[PROVIDED RECORDS — start]
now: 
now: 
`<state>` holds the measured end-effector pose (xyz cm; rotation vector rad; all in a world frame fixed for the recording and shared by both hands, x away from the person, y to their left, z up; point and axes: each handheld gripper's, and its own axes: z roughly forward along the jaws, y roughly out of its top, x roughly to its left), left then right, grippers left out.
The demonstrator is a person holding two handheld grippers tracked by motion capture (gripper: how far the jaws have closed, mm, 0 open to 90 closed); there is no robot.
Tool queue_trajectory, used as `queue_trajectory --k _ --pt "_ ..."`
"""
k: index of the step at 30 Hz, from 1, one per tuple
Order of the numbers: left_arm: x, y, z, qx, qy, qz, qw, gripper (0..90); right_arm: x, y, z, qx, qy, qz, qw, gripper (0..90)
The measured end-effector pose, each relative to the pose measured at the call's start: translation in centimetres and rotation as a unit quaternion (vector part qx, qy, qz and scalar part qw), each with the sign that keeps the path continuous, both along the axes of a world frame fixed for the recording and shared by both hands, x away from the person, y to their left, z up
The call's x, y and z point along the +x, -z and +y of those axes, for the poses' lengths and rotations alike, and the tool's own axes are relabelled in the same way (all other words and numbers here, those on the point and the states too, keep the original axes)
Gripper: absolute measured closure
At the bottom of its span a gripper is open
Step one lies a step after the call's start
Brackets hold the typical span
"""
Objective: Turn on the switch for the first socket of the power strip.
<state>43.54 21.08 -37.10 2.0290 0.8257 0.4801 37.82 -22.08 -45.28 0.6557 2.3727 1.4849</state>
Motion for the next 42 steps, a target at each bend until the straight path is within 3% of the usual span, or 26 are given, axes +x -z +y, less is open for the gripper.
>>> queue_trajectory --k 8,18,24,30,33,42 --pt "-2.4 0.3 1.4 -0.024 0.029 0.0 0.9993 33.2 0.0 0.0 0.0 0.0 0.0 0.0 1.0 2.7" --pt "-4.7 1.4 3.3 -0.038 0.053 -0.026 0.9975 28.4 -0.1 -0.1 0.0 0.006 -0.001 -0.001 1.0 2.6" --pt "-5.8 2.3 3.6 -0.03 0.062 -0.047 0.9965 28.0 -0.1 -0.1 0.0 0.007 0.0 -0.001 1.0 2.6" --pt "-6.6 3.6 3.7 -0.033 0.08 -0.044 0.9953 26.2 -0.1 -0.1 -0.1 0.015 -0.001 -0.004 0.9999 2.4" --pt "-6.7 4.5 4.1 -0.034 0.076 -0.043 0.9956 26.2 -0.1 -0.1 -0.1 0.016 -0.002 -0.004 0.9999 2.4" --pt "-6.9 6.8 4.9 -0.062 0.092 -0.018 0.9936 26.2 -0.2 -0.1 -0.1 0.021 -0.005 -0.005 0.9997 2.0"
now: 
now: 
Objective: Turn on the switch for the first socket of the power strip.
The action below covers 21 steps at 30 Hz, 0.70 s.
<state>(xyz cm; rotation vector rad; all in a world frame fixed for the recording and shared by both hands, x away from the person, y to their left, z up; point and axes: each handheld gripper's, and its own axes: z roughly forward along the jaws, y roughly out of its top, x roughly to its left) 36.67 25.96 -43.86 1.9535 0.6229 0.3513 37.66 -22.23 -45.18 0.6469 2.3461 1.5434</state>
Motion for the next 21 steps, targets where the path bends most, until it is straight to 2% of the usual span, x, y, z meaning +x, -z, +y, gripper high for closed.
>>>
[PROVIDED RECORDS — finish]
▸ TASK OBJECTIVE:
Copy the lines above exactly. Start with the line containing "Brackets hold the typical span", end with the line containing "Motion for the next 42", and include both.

▸ RESULT OF THE EXERCISE:
Brackets hold the typical span
"""
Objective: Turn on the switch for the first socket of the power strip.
<state>43.54 21.08 -37.10 2.0290 0.8257 0.4801 37.82 -22.08 -45.28 0.6557 2.3727 1.4849</state>
Motion for the next 42 steps, a target at each bend until the straight path is within 3% of the usual span, or 26 are given, axes +x -z +y, less is open for the gripper.

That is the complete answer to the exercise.